Since UT Opera has pulled out of participation in the festival and withdrawn to its own barn on the campus, we seem to be left with Knoxville Opera's main production (always a treat), and a spectacular and enthusiastic street fair. Most would agree, however, that that is hardly a festival, but more like a couple of events joined loosely at the hip. Although Knoxville Opera clearly has its hands full with those given its resources, perhaps it's time for the company to find other participants who could add events to the festival, possibly through booking notable classical music performers or orchestras for new events that do not conflict with what already exists, either in time or venue. A program of Rossini overtures anyone? A notable chamber ensemble? A flock of tenors?
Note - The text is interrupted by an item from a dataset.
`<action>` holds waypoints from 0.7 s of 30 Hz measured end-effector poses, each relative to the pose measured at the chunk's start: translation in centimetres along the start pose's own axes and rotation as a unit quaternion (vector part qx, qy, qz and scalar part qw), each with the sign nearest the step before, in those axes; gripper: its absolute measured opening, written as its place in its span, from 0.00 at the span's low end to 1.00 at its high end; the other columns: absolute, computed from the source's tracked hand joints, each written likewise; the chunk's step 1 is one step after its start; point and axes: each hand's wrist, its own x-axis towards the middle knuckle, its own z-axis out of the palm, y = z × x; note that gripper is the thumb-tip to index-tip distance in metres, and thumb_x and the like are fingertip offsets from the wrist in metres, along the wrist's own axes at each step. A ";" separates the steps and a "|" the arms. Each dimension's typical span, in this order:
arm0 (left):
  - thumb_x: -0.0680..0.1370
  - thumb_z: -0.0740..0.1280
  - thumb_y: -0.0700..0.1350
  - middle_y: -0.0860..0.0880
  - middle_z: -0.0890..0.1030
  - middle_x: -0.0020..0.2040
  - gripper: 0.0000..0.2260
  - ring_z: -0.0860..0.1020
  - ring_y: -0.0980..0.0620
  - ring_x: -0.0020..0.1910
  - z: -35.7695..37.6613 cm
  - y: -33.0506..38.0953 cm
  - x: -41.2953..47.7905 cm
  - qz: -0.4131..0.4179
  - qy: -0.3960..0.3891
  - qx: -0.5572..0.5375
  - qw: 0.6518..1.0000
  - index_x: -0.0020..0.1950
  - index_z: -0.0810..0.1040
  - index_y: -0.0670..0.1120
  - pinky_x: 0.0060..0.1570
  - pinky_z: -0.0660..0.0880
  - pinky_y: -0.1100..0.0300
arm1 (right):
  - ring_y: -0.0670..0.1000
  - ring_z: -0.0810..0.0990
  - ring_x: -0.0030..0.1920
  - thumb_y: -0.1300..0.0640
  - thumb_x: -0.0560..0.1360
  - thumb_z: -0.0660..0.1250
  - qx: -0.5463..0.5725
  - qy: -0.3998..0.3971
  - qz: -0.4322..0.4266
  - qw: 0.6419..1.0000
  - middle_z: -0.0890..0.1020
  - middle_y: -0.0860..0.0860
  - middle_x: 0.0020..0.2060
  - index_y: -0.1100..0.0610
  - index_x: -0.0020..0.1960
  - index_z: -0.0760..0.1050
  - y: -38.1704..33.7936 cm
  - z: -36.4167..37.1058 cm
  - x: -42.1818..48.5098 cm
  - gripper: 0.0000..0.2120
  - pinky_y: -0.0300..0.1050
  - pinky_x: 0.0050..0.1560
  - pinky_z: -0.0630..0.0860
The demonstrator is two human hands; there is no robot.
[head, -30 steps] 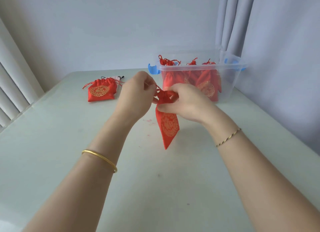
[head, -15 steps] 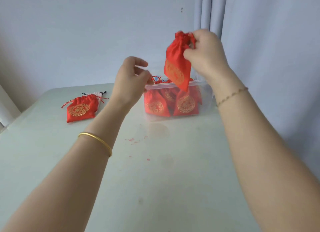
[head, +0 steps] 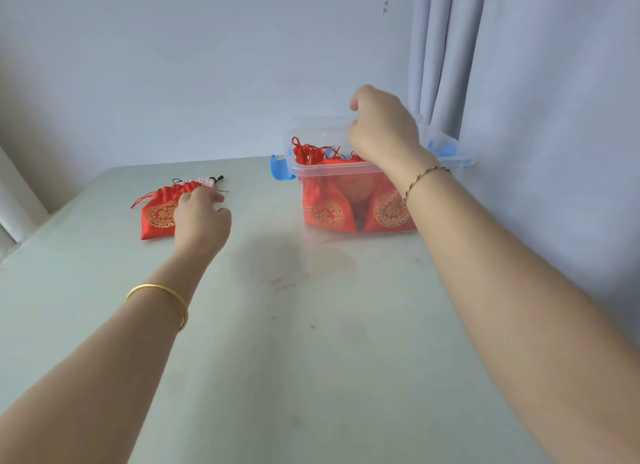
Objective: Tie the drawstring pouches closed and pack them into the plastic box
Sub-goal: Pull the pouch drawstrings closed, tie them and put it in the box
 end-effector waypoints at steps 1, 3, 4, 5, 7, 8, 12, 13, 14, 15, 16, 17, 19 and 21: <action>0.74 0.59 0.38 0.39 0.70 0.65 0.17 0.67 0.38 0.65 0.0 -0.9 0.1 -0.008 -0.008 0.049 0.999 0.63 0.73 0.42 0.63 0.66 0.46 | 0.59 0.75 0.57 0.67 0.74 0.55 0.020 0.032 -0.020 0.999 0.77 0.56 0.57 0.59 0.61 0.71 -0.6 -0.1 -0.3 0.18 0.47 0.54 0.71; 0.77 0.58 0.41 0.42 0.66 0.70 0.18 0.61 0.40 0.70 0.1 -3.0 0.5 -0.015 -0.040 0.142 0.989 0.67 0.70 0.42 0.65 0.62 0.46 | 0.57 0.76 0.55 0.67 0.73 0.53 0.071 0.057 -0.056 0.994 0.78 0.55 0.55 0.59 0.60 0.72 -2.1 0.4 -1.3 0.18 0.47 0.51 0.72; 0.77 0.57 0.43 0.44 0.64 0.72 0.18 0.59 0.42 0.71 0.3 -3.6 0.6 -0.011 -0.066 0.183 0.981 0.67 0.69 0.42 0.66 0.60 0.46 | 0.55 0.76 0.54 0.67 0.74 0.53 0.094 0.058 -0.067 0.992 0.78 0.54 0.55 0.58 0.59 0.73 -2.8 0.7 -2.0 0.18 0.46 0.51 0.72; 0.78 0.56 0.46 0.45 0.63 0.72 0.18 0.58 0.43 0.72 0.4 -4.5 0.7 -0.009 -0.093 0.215 0.972 0.67 0.68 0.43 0.67 0.59 0.46 | 0.55 0.76 0.53 0.66 0.74 0.53 0.114 0.054 -0.078 0.989 0.78 0.53 0.54 0.58 0.59 0.73 -3.6 1.2 -2.7 0.17 0.47 0.50 0.73; 0.79 0.54 0.48 0.46 0.65 0.70 0.17 0.60 0.44 0.71 0.5 -5.6 0.7 -0.004 -0.124 0.248 0.961 0.64 0.70 0.43 0.66 0.60 0.46 | 0.55 0.76 0.52 0.66 0.73 0.54 0.148 0.045 -0.102 0.983 0.79 0.53 0.50 0.58 0.57 0.74 -4.9 2.3 -4.1 0.16 0.48 0.50 0.73; 0.79 0.53 0.49 0.45 0.67 0.68 0.17 0.62 0.43 0.69 0.4 -5.9 0.6 0.002 -0.122 0.253 0.960 0.63 0.71 0.43 0.65 0.60 0.46 | 0.55 0.76 0.51 0.65 0.73 0.55 0.161 0.039 -0.114 0.979 0.79 0.53 0.48 0.58 0.56 0.74 -5.5 2.9 -4.7 0.15 0.49 0.50 0.74; 0.79 0.56 0.49 0.43 0.65 0.70 0.18 0.60 0.42 0.70 -0.4 -6.2 0.8 0.040 -0.068 0.281 0.956 0.68 0.67 0.45 0.66 0.59 0.46 | 0.56 0.78 0.48 0.65 0.73 0.56 0.183 0.007 -0.134 0.974 0.80 0.53 0.46 0.58 0.54 0.76 -6.6 5.4 -6.2 0.14 0.50 0.49 0.74; 0.79 0.57 0.50 0.43 0.61 0.73 0.20 0.56 0.42 0.72 -0.8 -6.4 1.2 0.045 -0.070 0.288 0.954 0.70 0.64 0.45 0.67 0.58 0.46 | 0.56 0.79 0.46 0.65 0.73 0.56 0.188 -0.005 -0.130 0.974 0.79 0.52 0.44 0.58 0.53 0.76 -6.6 6.0 -6.5 0.14 0.50 0.47 0.75; 0.79 0.58 0.50 0.44 0.57 0.75 0.23 0.53 0.43 0.74 -1.0 -6.8 1.6 0.049 -0.080 0.293 0.951 0.72 0.61 0.46 0.68 0.56 0.46 | 0.57 0.80 0.45 0.65 0.73 0.56 0.193 -0.020 -0.123 0.973 0.77 0.51 0.41 0.58 0.53 0.75 -6.4 6.5 -6.7 0.14 0.50 0.47 0.76; 0.79 0.57 0.51 0.45 0.54 0.76 0.24 0.50 0.45 0.75 -1.2 -7.1 2.1 0.052 -0.096 0.297 0.949 0.74 0.58 0.47 0.69 0.55 0.45 | 0.57 0.80 0.45 0.65 0.73 0.56 0.194 -0.039 -0.116 0.973 0.75 0.48 0.39 0.58 0.53 0.75 -6.3 7.1 -6.9 0.13 0.50 0.47 0.76; 0.79 0.57 0.52 0.46 0.54 0.77 0.26 0.50 0.46 0.76 -1.2 -7.4 2.4 0.050 -0.113 0.300 0.946 0.75 0.56 0.48 0.70 0.55 0.45 | 0.57 0.81 0.46 0.65 0.73 0.56 0.191 -0.058 -0.109 0.974 0.74 0.46 0.37 0.58 0.54 0.75 -6.1 7.6 -7.1 0.13 0.50 0.47 0.76; 0.79 0.57 0.52 0.46 0.55 0.76 0.26 0.50 0.46 0.76 -1.2 -7.7 2.6 0.045 -0.125 0.301 0.944 0.75 0.55 0.47 0.70 0.54 0.45 | 0.57 0.81 0.47 0.65 0.73 0.56 0.184 -0.075 -0.101 0.975 0.73 0.45 0.36 0.57 0.54 0.75 -5.8 8.2 -7.3 0.13 0.49 0.48 0.76; 0.78 0.58 0.52 0.44 0.60 0.74 0.25 0.55 0.44 0.74 -1.2 -7.8 2.6 0.045 -0.117 0.288 0.949 0.74 0.60 0.45 0.69 0.56 0.46 | 0.56 0.81 0.47 0.64 0.74 0.57 0.171 -0.095 -0.084 0.977 0.74 0.46 0.38 0.56 0.54 0.75 -5.2 9.2 -7.5 0.13 0.47 0.47 0.76; 0.77 0.62 0.51 0.41 0.66 0.69 0.23 0.62 0.41 0.70 -1.3 -7.3 2.1 0.060 -0.088 0.276 0.955 0.70 0.65 0.44 0.66 0.60 0.46 | 0.57 0.81 0.47 0.64 0.73 0.57 0.175 -0.107 -0.067 0.976 0.74 0.47 0.40 0.56 0.53 0.75 -4.8 10.3 -7.8 0.12 0.48 0.47 0.76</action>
Or not, and content ourselves with a couple of arias and a corndog.

Written on Chasing After the Royal Bangs, the Most Promising Knoxville Band of the 21st Century:

A lot of comments on this story seem to be deliberately partisan. I found the article really interesting given the reputation the band has for being good, but very self-destructive. Perceptive writers pick up on those things. Frankly, there are enough 'tudes in the music business without some up-and-coming band losing sight of what is important.

Written on It’s Time to Revisit Knoxville's Trolley Routes:

I agree completely that the trolley routes need to be re-designed.

To be honest, lengthy distances downtown are ones of perception rather than reality. Nevertheless, Summit Hill Drive and the open space in the 200 block of Gay act as a perceived barrier between Gay Street and the 100 block of Gay/Old City making the walk seem longer. It makes total sense that an obvious and well-advertised trolley route down Gay Street and back would serve to not only accommodate current walkers but also to encourage new movement between the areas.